PROMPT — Copy each line of the data beneath in which the word "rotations" appears.

RECORDS SHOWN —
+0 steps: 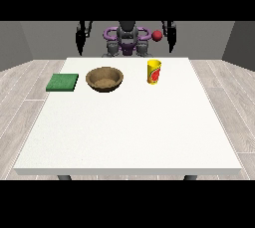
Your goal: Pick the cup and pour the ball into the bowl, then pick the bowl and place it on the pad
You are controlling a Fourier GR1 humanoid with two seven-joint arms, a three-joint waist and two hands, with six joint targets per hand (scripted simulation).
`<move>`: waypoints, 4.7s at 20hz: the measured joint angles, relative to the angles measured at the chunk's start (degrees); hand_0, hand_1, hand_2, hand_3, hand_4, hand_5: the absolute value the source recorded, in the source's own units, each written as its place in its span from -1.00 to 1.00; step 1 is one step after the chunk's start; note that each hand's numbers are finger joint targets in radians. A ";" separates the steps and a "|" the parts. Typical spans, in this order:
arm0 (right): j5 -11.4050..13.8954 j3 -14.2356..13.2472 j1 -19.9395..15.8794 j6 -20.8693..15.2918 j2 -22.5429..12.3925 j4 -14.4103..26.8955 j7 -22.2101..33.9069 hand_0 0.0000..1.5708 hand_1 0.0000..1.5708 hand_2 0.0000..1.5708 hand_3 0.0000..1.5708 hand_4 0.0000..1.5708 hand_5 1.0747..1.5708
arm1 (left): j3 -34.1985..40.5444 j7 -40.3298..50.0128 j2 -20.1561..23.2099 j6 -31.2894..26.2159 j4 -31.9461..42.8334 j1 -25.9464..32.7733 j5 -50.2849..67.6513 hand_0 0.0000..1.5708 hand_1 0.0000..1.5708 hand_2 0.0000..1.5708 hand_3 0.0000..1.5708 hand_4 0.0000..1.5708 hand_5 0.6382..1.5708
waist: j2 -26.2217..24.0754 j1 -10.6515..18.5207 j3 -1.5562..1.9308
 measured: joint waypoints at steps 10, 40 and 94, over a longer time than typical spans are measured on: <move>-7.47 -5.96 -0.06 5.18 -4.85 -5.28 3.13 -1.00 -1.00 -1.00 -1.00 -1.00 1.00 | 5.06 8.04 1.74 -0.22 -7.34 -3.30 6.59 -1.00 -1.00 -1.00 -1.00 -1.00 0.96 | -11.19 -0.32 -1.36; -11.21 -13.44 -9.02 14.72 -6.57 0.65 -11.07 -1.00 -1.00 -1.00 -1.00 -1.00 1.00 | 12.16 -32.60 -2.13 3.15 26.39 -16.36 1.86 -1.00 -1.00 -1.00 -1.00 -1.00 0.89 | 11.56 -5.95 -1.59; -12.01 -19.14 -12.52 23.92 -13.09 24.23 -16.22 -1.00 -1.00 -1.00 -1.00 -1.00 0.99 | -8.74 1.87 10.88 30.09 49.14 -44.31 -45.43 0.96 0.96 1.00 1.00 1.00 0.13 | -0.36 -6.67 -1.49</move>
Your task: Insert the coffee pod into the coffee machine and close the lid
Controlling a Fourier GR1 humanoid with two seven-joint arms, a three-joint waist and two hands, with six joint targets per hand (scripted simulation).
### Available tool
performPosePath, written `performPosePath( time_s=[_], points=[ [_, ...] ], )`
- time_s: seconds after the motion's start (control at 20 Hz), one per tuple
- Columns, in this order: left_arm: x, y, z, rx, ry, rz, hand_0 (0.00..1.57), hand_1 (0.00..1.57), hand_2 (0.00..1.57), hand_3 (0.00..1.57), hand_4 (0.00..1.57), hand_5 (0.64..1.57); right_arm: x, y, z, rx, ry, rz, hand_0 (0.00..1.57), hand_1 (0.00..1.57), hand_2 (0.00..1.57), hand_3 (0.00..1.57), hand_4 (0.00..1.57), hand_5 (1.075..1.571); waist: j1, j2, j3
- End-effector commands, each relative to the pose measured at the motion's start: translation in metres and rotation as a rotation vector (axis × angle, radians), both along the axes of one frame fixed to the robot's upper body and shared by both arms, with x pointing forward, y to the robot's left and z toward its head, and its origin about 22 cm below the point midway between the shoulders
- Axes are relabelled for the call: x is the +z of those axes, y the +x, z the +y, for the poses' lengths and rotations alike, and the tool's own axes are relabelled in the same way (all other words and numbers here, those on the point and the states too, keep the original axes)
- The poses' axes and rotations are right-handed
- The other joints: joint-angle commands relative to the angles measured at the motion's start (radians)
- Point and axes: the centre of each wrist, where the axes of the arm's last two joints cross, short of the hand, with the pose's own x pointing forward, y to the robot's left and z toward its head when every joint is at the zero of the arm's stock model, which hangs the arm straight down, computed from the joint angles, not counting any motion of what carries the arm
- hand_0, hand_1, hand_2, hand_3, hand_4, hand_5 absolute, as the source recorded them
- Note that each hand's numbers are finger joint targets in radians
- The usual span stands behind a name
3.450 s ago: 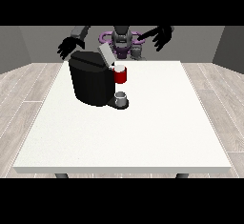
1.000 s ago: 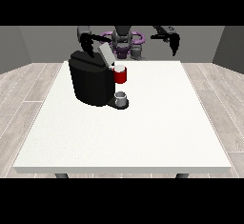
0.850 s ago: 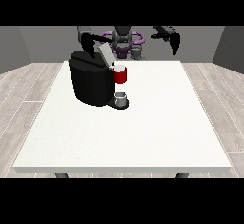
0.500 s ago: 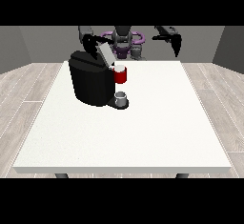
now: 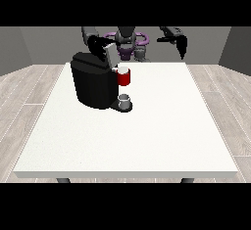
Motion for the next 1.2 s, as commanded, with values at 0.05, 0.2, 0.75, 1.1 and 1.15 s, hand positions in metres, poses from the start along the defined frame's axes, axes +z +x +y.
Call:
performPosePath(
  time_s=[0.05,0.2,0.75,1.1,1.15],
  points=[
    [0.008,0.012,0.011,0.030,-0.003,-0.014,0.00,0.00,0.00,0.00,0.00,1.571,0.002,0.005,0.016,0.048,-0.013,0.015,0.00,0.00,0.00,0.00,0.00,1.571,-0.027,0.030,0.0029],
    [-0.007,0.001,0.021,0.075,-0.012,0.049,0.00,0.00,0.00,0.00,0.14,1.571,0.001,0.002,0.020,0.081,-0.044,0.053,0.00,0.00,0.00,0.00,0.18,1.571,-0.042,-0.025,0.0028],
    [0.000,0.000,0.003,-0.015,-0.029,0.003,0.00,0.00,0.00,0.00,0.00,1.571,-0.003,0.009,0.046,0.070,-0.126,-0.046,0.00,0.00,0.00,0.00,0.12,1.571,0.022,0.003,0.0031],
    [-0.002,-0.001,-0.017,-0.041,-0.023,-0.091,0.00,0.00,0.00,0.00,0.19,1.571,0.027,0.019,0.061,0.094,-0.116,-0.091,0.00,0.00,0.00,0.00,0.13,1.571,0.029,0.005,0.0030],
    [-0.009,-0.001,0.010,0.008,-0.027,-0.037,0.00,0.00,0.00,0.00,0.17,1.571,0.009,0.001,0.092,0.158,-0.101,-0.070,0.00,0.00,0.00,0.00,0.03,1.571,-0.019,-0.046,0.0028]
  ],
)
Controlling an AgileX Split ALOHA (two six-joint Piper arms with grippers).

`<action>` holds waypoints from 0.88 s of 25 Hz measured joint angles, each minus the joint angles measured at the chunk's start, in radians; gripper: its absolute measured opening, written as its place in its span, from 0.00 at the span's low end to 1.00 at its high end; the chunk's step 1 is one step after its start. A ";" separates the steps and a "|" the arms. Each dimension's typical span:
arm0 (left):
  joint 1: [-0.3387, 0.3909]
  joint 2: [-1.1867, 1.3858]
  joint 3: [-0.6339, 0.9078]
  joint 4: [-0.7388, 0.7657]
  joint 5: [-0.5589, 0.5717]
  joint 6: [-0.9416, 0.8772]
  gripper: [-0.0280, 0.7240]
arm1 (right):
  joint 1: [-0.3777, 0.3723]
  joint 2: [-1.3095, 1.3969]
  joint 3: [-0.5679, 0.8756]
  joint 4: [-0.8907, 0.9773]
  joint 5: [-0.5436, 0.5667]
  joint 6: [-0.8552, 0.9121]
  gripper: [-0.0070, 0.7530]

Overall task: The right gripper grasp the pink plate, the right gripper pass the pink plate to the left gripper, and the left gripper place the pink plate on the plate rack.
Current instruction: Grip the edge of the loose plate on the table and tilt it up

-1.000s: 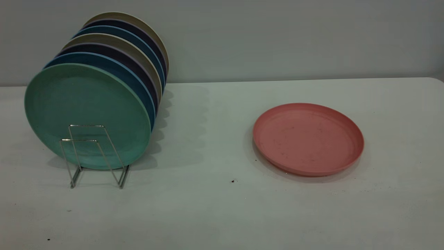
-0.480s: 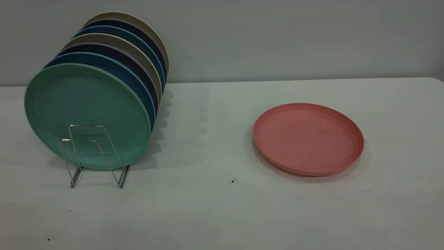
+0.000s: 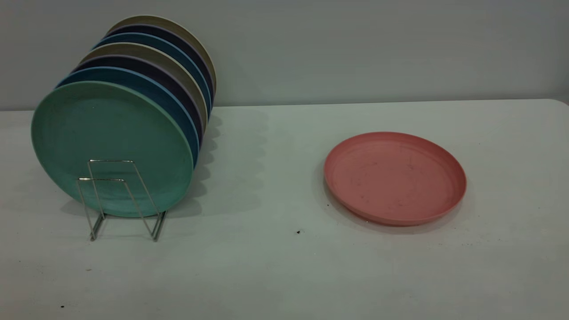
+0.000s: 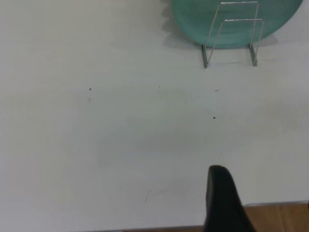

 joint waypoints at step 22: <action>0.000 0.208 -0.087 -0.001 -0.142 -0.002 0.86 | 0.000 0.224 -0.069 0.103 -0.113 0.112 0.72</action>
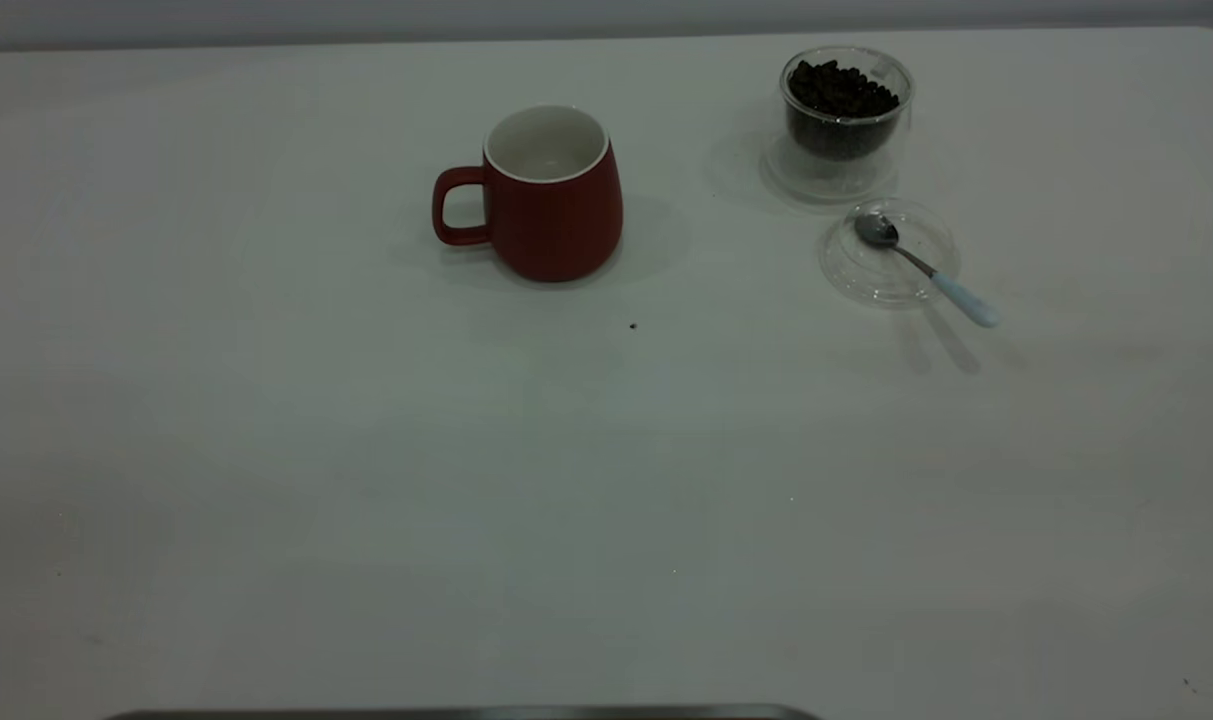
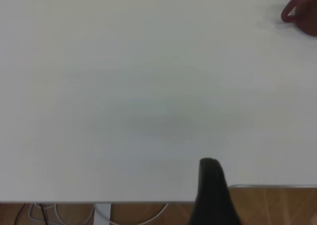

SOLUTION —
- Axes are relabelled for the call: x is the +z of those axes, y the +x, z the +y, for the poses' lengths and rotations alike, and the tool's own axes are relabelled in the same way (all other words and numbers here, those on the point and the states too, keep the original axes)
- The poses' axes and rotations are right-handed

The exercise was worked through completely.